PROMPT | Copy out each line of the listing below that contains the word "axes".

RAW DATA |
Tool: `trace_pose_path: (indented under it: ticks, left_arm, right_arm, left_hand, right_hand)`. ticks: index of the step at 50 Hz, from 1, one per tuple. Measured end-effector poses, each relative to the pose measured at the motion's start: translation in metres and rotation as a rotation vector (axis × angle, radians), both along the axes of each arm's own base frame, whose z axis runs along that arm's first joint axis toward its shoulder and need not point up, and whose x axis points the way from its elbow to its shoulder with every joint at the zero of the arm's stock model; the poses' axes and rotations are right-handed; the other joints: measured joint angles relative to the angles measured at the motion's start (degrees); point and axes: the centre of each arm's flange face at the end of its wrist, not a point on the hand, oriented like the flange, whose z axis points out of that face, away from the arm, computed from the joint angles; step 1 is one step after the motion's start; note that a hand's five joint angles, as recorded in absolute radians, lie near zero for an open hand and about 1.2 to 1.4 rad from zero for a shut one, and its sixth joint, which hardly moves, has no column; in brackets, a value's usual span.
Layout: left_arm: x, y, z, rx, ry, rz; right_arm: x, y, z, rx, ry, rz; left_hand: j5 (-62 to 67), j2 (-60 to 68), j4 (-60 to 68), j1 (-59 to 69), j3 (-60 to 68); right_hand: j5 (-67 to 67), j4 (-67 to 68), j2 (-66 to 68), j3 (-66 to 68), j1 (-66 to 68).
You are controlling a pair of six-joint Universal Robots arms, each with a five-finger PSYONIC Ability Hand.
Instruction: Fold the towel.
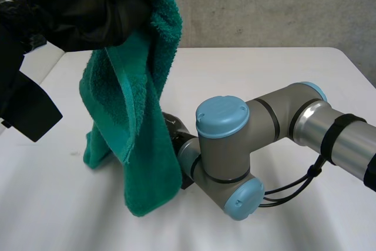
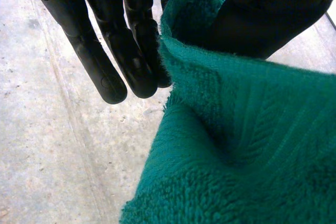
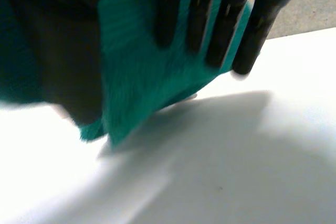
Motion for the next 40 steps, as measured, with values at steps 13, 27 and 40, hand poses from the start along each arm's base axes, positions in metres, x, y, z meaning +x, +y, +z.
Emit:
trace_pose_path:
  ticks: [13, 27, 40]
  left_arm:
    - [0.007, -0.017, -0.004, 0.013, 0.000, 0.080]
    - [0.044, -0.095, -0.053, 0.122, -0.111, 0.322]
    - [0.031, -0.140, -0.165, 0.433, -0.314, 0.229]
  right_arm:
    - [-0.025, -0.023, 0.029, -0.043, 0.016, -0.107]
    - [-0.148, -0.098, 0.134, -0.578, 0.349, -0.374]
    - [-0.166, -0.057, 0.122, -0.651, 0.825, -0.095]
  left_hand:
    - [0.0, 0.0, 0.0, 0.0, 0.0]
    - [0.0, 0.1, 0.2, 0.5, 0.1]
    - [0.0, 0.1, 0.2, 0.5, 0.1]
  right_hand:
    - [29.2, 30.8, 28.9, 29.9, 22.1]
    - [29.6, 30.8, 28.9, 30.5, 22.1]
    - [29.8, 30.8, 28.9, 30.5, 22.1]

TASK OUTPUT |
Tool: `trace_pose_path: (indented under it: ticks, left_arm, right_arm, left_hand, right_hand)`. ticks: index of the step at 50 Hz, from 1, one per tuple. Measured end-effector poses, each relative to the pose measured at the motion's start: translation in metres and rotation as a rotation vector (axis × angle, radians), both along the axes of each arm's own base frame, whose z axis runs along that arm's first joint axis toward its shoulder and need not point up, and whose x axis points the way from its elbow to its shoulder with every joint at the zero of the arm's stock model; the poses' axes and rotations are right-handed; the other joints: measured joint angles relative to the angles measured at the motion's start (degrees); point and axes: the centre of each arm's flange face at the end of its wrist, not a point on the hand, oriented like the flange, whose z axis points out of that face, away from the arm, computed from the joint angles; step 1 is one step after the motion's start; note that a hand's five joint angles, as recorded in absolute radians, lie near zero for an open hand and about 1.2 to 1.4 rad from zero for a shut one, and its sixth joint, which hardly moves, has no column; in brackets, a value's usual span.
Motion for the next 40 steps, as measured, with values at steps 13, 27 and 40, hand poses from the start along each arm's base axes, positions in metres, x, y, z meaning +x, +y, +z.

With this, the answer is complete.